Lawyer: Muslims better off in Malaysia, human rights treaties not needed

Malaysia should not be banded with other Muslim countries and pressured to ratify international human rights covenants as the ummah here enjoy good living conditions, a lawyer has said.

Azril Mohd Amin, who is vice-president of the Muslim Lawyers Association, also claimed that Muslim nations that had previously inked the treaties had mistakenly done so out of fear.

“It is unfair to compare Malaysia to other countries such as Myanmar and Afghanistan when debating about ratifying human rights conventions,” Azril, who led a coalition of Muslim non-government organisations to the Universal Periodic Review process (MuslimUPRo), wrote in an opinion piece for BH, a Malay daily.

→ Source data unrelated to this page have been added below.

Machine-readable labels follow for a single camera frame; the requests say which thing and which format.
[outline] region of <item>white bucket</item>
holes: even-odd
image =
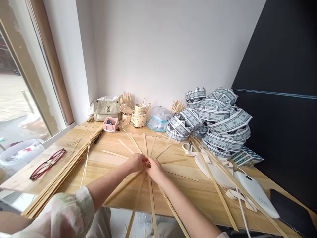
[[[27,156],[13,160],[13,161],[7,161],[6,158],[10,157],[11,155],[19,152],[20,150],[23,150],[31,145],[33,145],[35,142],[39,142],[41,145],[38,146],[37,150],[34,150],[32,153],[28,153]],[[40,155],[42,152],[45,151],[43,144],[44,141],[40,139],[32,139],[27,140],[24,142],[21,142],[19,144],[16,144],[6,151],[4,151],[0,155],[0,164],[3,165],[5,168],[9,168],[10,170],[14,170],[14,173],[22,169],[25,165],[30,163],[33,159],[35,159],[38,155]]]

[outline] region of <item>pink box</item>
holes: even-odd
[[[111,121],[113,125],[107,124],[107,121]],[[116,129],[118,128],[118,119],[113,117],[107,117],[105,121],[102,123],[103,130],[105,132],[116,132]]]

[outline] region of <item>white cable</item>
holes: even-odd
[[[247,231],[248,237],[251,238],[250,233],[249,233],[249,228],[248,228],[247,220],[245,219],[245,215],[244,215],[244,210],[243,210],[243,207],[242,207],[241,199],[238,198],[238,200],[239,200],[239,204],[240,204],[240,207],[241,207],[241,212],[242,212],[242,217],[243,217],[243,222],[244,222],[245,230]]]

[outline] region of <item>wooden table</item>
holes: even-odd
[[[81,148],[81,146],[89,140],[92,131],[95,131],[101,122],[94,122],[91,127],[87,130],[83,139],[77,146],[76,152]],[[73,148],[72,146],[67,146],[69,142],[76,142],[83,135],[84,131],[89,126],[88,122],[83,123],[80,126],[74,127],[56,143],[50,146],[45,152],[40,156],[30,162],[27,166],[17,172],[14,176],[4,182],[0,188],[6,190],[14,190],[18,192],[39,194],[41,190],[54,178],[54,176],[60,171],[60,169],[69,160],[63,162],[63,159],[52,167],[41,179],[38,181],[31,181],[29,179],[31,173],[44,161],[46,161],[52,154],[56,151],[65,148],[67,152],[70,152]],[[144,140],[143,133],[146,133],[146,140],[148,149],[150,149],[153,138],[156,132],[151,131],[147,126],[142,128],[135,128],[133,125],[129,125],[126,128],[128,133],[133,135],[140,149],[144,152]],[[131,153],[121,145],[117,139],[123,141],[128,147],[133,151],[137,152],[136,147],[128,138],[123,129],[120,132],[115,133],[103,133],[97,144],[92,144],[90,149],[88,166],[86,172],[86,178],[83,180],[83,185],[86,185],[95,179],[99,178],[103,174],[107,173],[111,169],[115,168],[117,165],[123,163],[125,159],[110,155],[102,152],[102,150],[111,151],[117,154],[130,156]],[[186,161],[176,162],[168,164],[169,168],[172,170],[181,171],[192,177],[195,177],[200,182],[184,178],[178,175],[167,173],[167,175],[174,181],[174,183],[180,188],[180,190],[188,196],[197,206],[203,209],[207,214],[213,218],[213,222],[222,226],[231,226],[229,218],[225,212],[225,209],[220,201],[217,191],[212,183],[197,167],[194,158],[188,157],[181,149],[182,144],[178,144],[173,140],[167,139],[163,136],[157,136],[156,142],[153,148],[152,157],[155,157],[160,151],[162,151],[167,145],[172,144],[159,158],[159,161],[169,161],[178,159],[187,159]],[[74,172],[69,176],[64,185],[61,187],[60,192],[73,193],[80,187],[81,179],[83,176],[85,166],[85,160],[82,160],[79,166],[74,170]],[[281,192],[290,199],[296,201],[300,205],[304,206],[293,196],[283,190],[280,186],[270,180],[267,176],[261,173],[256,168],[245,169],[247,174],[255,178],[264,189],[266,194],[269,196],[269,190],[271,188]],[[138,191],[141,178],[138,176],[133,180],[122,192],[120,192],[113,200],[109,201],[105,206],[115,207],[115,208],[126,208],[132,209],[134,205],[135,196]],[[153,196],[155,211],[158,215],[173,216],[170,208],[168,207],[164,197],[162,196],[157,184],[152,182],[153,186]],[[220,187],[220,190],[225,198],[226,203],[231,211],[231,214],[239,228],[244,229],[244,223],[242,219],[242,214],[240,208],[237,206],[238,201],[235,202],[225,195],[225,190]],[[258,211],[253,212],[247,209],[243,203],[244,211],[247,214],[247,223],[250,230],[262,231],[264,233],[279,235],[278,231],[273,227],[273,225],[264,217],[264,215]],[[317,225],[317,215],[304,206],[310,213],[312,220]],[[136,208],[138,211],[151,212],[151,204],[149,198],[149,186],[148,180],[146,179],[143,185],[141,197]],[[289,237],[300,237],[291,228],[276,220],[277,224],[285,231]]]

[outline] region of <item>black pen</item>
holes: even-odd
[[[94,142],[95,144],[97,144],[97,142],[98,142],[99,138],[101,137],[102,133],[103,133],[103,130],[100,132],[100,134],[98,135],[97,139],[95,140],[95,142]]]

“Of course the condition of Muslims in Malaysia and our effort to fix the human rights conditions in this country is better, and the space to strengthen it is wide.”

Malaysia’s human rights record had come under intense scrutiny in recent years over the treatment of minority groups and migrant workers.

Several civil societies had also banded together to lobby Putrajaya to ratify the Universal Declaration of Human Rights (UDHR) earlier this year.

But according to Azril, UDHR was the result of a secular liberal ideology, which makes some of its demands unacceptable for Muslims.

The UDHR was drafted from early 1947 to late 1948 by Canadian John Peters Humphrey of the United Nations Secretariat and representatives of countries which were members of the first United Nations Commission on Human Rights, including China, Iran, and Lebanon.

It was subsequently adopted by UN members in 1948, with 48 countries in favour and eight ― mostly from the then Soviet bloc ― abstaining.

Azril claimed Muslim-majority countries such as Egypt, Tunisia, Chad and Afghanistan of signing the covenants because they were under pressure due to post-war or invasion trauma.

He also accused Muslim-majority countries of making the mistake of sending incompetent representatives to draft the human right conventions, including secularists or non-Muslims.

In his article, he had chastised the chairman of the Malaysian Human Rights Commission (Suhakam), Tan Sri Hasmy Agam, and Datuk Saifuddin Abdullah, the chief executive of the local branch of the Global Movement of Moderates (GMM) ― mooted by Prime Minister Datuk Seri Najib Razak ― for pushing the nation to ratify as many human rights treaties as possible.

In November, a forum on Malaysia’s future in human rights was told that Muslim critics of human rights defenders are “barking up the wrong tree” by accusing the latter of furthering a Western-backed or Christian conspiracy.

According to Bar Council member Andrew Khoo, Muslim-majority countries were among those which have asked Malaysia to obey international human rights standards in the United Nations’ Universal Periodic Review (UPR) in October.

Some 19 countries, including Muslim-majority Egypt, Algeria, Chad, Tunisia and Sierra Leone, wanted Malaysia to sign one or more of the six core international conventions on human rights which the Southeast Asian nation has yet to ratify.

In the run up to the UPR, MuslimUPRo had gone head-to-head with another coalition of civil societies, Comango, which had recommended the federal government ratify global treaties on human rights to protect the individual rights of Malaysians.

It sparked a row that dragged in several prominent public personalities, including activist Datin Paduka Marina Mahathir.